* _TASK DIRECTIONS_
Copy, word for word, each line of the data below from the first through the line containing "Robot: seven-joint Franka", and stop there.

* _DATASET EXTRACT_
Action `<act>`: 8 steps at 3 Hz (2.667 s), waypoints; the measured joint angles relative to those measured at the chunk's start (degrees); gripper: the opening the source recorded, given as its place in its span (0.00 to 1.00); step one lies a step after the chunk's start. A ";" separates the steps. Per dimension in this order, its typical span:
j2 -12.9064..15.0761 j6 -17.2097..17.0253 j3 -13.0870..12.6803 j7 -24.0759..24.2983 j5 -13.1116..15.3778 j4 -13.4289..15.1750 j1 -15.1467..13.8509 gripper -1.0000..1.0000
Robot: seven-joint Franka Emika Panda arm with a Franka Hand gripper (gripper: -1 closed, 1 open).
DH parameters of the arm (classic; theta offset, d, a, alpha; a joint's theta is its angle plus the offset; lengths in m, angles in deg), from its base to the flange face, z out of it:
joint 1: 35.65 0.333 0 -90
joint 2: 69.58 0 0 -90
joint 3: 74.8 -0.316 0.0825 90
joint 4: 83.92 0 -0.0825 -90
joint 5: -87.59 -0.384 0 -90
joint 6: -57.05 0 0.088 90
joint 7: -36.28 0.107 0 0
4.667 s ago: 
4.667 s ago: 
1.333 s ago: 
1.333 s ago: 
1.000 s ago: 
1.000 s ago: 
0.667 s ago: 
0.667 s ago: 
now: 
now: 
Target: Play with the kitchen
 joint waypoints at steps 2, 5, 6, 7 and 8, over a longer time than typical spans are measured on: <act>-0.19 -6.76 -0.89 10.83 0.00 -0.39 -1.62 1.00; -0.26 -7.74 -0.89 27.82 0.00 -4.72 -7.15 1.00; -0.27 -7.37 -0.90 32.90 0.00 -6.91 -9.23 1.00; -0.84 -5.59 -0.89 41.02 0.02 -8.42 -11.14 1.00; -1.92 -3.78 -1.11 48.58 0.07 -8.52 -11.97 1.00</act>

* _WRITTEN RESPONSE_
Action `<act>`: 8 steps at 3 Hz (2.667 s), waypoints; the measured joint angles relative to those measured at the chunk's start (degrees); gripper: the opening the source recorded, given as its place in its span (0.00 to 1.00); step one lies a step after the chunk's start. A ";" separates the steps. Per dimension in this order, its typical span:
j2 -12.9064..15.0761 j6 -17.2097..17.0253 j3 -13.0870..12.6803 j7 -24.0759..24.2983 j5 -13.1116..15.3778 j4 -13.4289..15.1750 j1 -15.1467..13.8509 gripper -1.0000..1.0000
Robot: seven-joint Franka Emika Panda arm with a Franka Hand gripper (gripper: -1 closed, 1 open).

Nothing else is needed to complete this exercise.